The first track for instance, ‘I Cried For My Last Time’ from the Sonnettes was written by Thelma Gordy while the tambourine player in the Sonnettes was someone called Norman Whitfield. Then there’s the final cut…. The Del Phis’ ‘Nosey Folk’ . Any Motown buff will tell you that the Del Phis were the embryonic Martha and the Vandellas. Both these cuts, by the way, have never been issued before. Other Motown links come via people like Joe Hunter, JJ Barnes, Gino Washington and Popcorn Wylie. And even when the Motown link isn’t named it’s still there, hovering as it were, on plenty of other stuff.
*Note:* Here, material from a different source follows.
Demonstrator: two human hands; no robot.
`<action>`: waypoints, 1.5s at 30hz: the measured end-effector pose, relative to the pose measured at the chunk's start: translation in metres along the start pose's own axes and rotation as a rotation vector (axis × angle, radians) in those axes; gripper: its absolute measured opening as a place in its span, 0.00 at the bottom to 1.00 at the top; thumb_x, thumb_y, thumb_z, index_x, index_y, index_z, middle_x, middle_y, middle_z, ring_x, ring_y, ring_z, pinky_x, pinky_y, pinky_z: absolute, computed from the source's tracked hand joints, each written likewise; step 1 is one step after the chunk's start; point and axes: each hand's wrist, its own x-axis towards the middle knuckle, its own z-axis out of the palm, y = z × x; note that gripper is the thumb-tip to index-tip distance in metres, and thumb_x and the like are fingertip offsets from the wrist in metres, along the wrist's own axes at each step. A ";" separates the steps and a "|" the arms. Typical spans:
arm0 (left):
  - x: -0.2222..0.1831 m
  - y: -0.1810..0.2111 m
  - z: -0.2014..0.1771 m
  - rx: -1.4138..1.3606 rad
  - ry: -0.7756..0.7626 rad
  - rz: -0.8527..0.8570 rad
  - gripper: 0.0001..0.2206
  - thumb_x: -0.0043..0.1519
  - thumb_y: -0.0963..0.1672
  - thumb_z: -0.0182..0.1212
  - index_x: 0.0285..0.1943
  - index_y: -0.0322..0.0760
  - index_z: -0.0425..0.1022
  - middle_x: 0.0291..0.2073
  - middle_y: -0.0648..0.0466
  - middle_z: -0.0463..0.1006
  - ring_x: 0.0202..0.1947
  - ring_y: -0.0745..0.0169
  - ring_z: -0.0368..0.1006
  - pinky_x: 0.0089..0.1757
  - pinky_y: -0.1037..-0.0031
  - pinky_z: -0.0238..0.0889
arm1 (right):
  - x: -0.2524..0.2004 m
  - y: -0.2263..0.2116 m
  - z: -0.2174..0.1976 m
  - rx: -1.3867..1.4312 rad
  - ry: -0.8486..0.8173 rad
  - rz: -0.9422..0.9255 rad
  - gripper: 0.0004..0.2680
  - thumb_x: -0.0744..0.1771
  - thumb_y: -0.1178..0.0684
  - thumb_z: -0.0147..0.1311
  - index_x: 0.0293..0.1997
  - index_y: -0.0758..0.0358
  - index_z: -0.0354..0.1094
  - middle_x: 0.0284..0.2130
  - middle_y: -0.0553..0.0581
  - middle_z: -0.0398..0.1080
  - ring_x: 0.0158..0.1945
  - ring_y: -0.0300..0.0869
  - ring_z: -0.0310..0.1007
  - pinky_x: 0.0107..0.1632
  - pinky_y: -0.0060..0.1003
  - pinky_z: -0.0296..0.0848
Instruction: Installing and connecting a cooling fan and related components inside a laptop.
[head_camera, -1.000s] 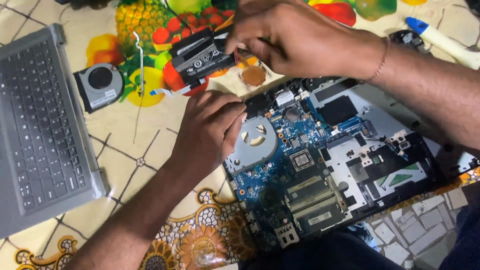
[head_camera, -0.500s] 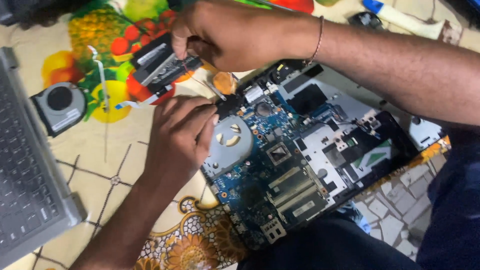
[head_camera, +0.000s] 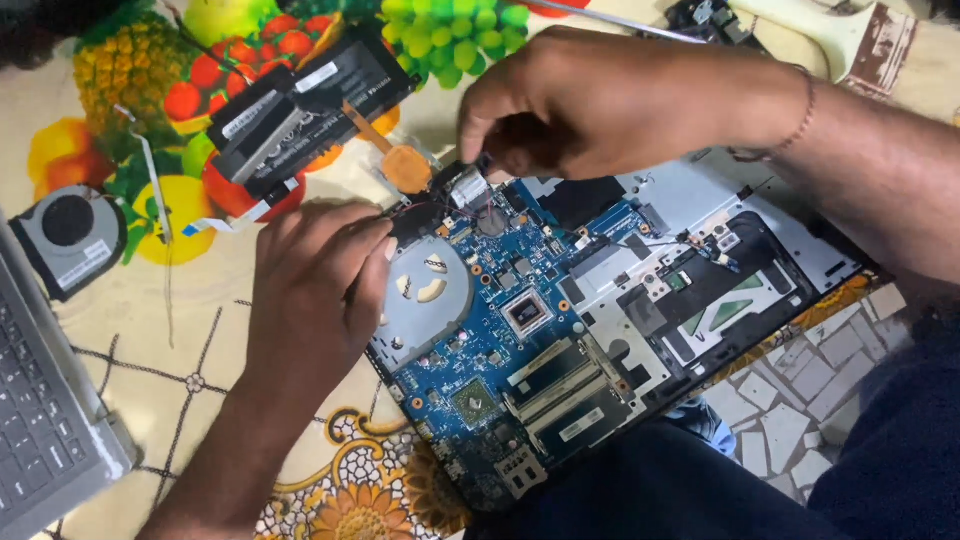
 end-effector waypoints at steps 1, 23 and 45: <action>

Wanda Williams’ ‘Come Back To Me’, for instance, is a dead ringer for Mary Wells’ Motown classic ‘The One Who Really Loves You’.

Motown apart, I guess the most famous track on the set is the Donays’ ‘Devil In His Heart’. famous, of course, because the Beatles covered it…. a tribute to how important soul was in the early days of the beat boom.

Well-known artists on the set include Betty Lavette who here is billed as “Betty Lavett” on her 1963 Atlantic outing ‘Here I Am’ , Tony “The Entertainer” Clarke on ‘It’s Easy (another previously unissued track) and the wonderful Barbara Lewis who offers ‘Think A Little Sugar’, the B side to her career defining ‘Hello Stranger’. Don’t, though, ignore the featured unknowns… artists like The Volumes, The Pen Etts, Priscilla Page and Harry Reid all played a remarkable and worthwhile role in the birth of the music that we all love… soul.